According to the source, a large HMO wished to evaluate the survival time of its HIV+ members using a follow-up study. Subjects were enrolled in the study from January 1,1989 to December 31,1991. The study ended on December 31,1995. After a confirmed diagnosis of HIV, members were followed until death due to AIDS-related complications, until the end of the study or until the subject was lost to follow-up. We assumed that there were no deaths to the other causes. The primary outcome variable of interest is survival time after a confirmed diagnosis of HIV. Since subjects entered the study at different time over a 3-year period, the maximum possible follow-up time is different for each study participant. Possible predictors of survival time were collected at enrollment into the study.

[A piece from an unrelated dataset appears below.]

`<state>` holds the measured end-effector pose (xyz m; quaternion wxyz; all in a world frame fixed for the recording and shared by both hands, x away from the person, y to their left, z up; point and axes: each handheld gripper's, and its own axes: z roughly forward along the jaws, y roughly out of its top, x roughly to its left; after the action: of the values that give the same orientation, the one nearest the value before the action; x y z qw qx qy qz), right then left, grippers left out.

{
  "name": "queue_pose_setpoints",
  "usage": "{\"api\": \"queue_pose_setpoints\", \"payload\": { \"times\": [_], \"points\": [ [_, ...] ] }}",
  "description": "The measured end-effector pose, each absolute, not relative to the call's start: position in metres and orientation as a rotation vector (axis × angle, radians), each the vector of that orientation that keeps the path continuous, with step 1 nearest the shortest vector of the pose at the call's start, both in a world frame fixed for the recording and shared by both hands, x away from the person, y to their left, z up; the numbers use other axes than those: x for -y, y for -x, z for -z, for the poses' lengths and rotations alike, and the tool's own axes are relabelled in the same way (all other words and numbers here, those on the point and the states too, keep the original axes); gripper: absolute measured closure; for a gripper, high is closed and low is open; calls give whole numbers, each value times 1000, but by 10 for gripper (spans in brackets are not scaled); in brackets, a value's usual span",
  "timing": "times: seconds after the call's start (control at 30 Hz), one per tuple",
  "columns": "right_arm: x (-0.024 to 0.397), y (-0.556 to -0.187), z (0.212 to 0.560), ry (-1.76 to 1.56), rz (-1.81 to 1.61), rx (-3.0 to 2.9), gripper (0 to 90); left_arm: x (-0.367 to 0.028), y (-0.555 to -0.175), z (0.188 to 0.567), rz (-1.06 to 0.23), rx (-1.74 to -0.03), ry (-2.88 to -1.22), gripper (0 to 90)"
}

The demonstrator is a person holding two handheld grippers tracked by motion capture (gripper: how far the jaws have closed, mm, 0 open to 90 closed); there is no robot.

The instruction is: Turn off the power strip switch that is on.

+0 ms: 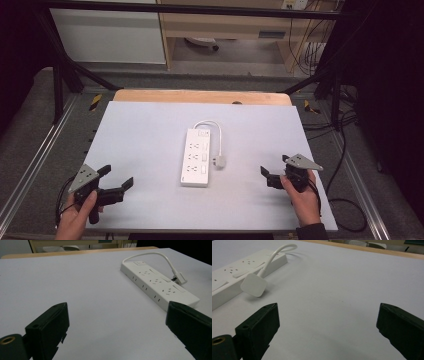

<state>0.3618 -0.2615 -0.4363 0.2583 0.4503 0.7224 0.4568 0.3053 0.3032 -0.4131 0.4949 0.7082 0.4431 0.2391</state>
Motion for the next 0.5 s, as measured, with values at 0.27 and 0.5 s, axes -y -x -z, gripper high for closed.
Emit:
{"api": "queue_pose_setpoints", "payload": {
  "times": [0.27, 0.5],
  "points": [
    [258, -361, 435, -1219, -1250, -1965, 37, -305, -304, 411, -578, -1074, -1682, 48],
    [254, -360, 434, -1195, -1256, -1974, 38, -306, -304, 411, -573, -1069, -1680, 48]
  ]
}}
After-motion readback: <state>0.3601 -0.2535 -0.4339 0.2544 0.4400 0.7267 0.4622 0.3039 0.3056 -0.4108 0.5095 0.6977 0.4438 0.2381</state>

Variables are the following:
TIME = the follow-up time is the number of months between the entry date and end date
AGE= the age of the subject at the start of follow-up (in years)
DRUG= history of prior IV drug use (1= Yes, 0=No)
CENSOR= vital status at the end of the study (1=death due to AIDS, 0= lost of follow-up or alive)
columname <- c("ID", "StartDate","EndDate","Age","Drug","Censor")
type_col <- c("integer", rep("factor",2),rep("integer",3))
hmohiv <- read.csv("/Users/azizur/Desktop/stat 755/others work/hmohiv .csv")
head(hmohiv)
## ID StartDate EndDate Age Drug Censor
## 1 1 5/15/90 12:00 AM 10/14/90 12:00 AM 46 0 1
## 2 2 9/19/89 12:00 AM 3/20/90 12:00 AM 35 1 0
## 3 3 4/21/91 12:00 AM 12/20/91 12:00 AM 30 1 1
## 4 4 1/3/91 12:00 AM 4/4/91 12:00 AM 30 1 1
## 5 5 9/18/89 12:00 AM 7/19/91 12:00 AM 36 0 1
## 6 6 3/18/91 12:00 AM 4/17/91 12:00 AM 32 1 0
a) Kaplan-Maier Survival Curve with 95% Confidence Interval
library(survival)
library(date)
Start.d <- as.Date(hmohiv$StartDate, format = "%m/%d/%Y")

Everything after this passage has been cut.